● **Problem to solve**: Provide the number of lines below containing the word "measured", without any other words.
-- Opening Marker --
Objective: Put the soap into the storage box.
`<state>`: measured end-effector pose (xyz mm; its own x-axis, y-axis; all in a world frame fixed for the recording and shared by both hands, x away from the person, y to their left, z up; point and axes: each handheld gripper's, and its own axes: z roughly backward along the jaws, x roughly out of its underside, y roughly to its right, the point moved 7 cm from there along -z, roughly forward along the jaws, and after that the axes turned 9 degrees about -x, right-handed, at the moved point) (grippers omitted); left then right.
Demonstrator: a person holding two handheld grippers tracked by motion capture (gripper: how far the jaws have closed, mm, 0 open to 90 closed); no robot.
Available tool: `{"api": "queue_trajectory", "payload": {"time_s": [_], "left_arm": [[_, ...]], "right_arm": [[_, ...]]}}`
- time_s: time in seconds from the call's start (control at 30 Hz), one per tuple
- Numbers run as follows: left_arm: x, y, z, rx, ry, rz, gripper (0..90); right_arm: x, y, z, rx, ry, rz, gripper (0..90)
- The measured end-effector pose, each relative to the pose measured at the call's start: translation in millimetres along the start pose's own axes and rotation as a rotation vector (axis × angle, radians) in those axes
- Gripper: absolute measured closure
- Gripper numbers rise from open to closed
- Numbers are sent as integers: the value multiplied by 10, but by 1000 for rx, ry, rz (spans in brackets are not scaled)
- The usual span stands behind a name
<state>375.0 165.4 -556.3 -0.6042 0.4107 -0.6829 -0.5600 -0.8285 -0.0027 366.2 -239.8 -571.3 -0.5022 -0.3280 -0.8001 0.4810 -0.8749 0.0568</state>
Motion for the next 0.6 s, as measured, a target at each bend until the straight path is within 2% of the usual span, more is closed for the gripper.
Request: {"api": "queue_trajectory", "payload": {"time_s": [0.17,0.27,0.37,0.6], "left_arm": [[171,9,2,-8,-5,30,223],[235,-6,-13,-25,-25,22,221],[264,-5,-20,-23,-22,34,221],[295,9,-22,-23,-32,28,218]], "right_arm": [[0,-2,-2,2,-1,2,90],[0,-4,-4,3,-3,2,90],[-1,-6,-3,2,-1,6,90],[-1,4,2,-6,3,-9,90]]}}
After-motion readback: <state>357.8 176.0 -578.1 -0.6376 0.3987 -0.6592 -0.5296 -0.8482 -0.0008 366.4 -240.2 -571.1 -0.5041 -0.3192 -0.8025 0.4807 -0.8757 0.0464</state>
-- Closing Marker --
● **Final answer**: 4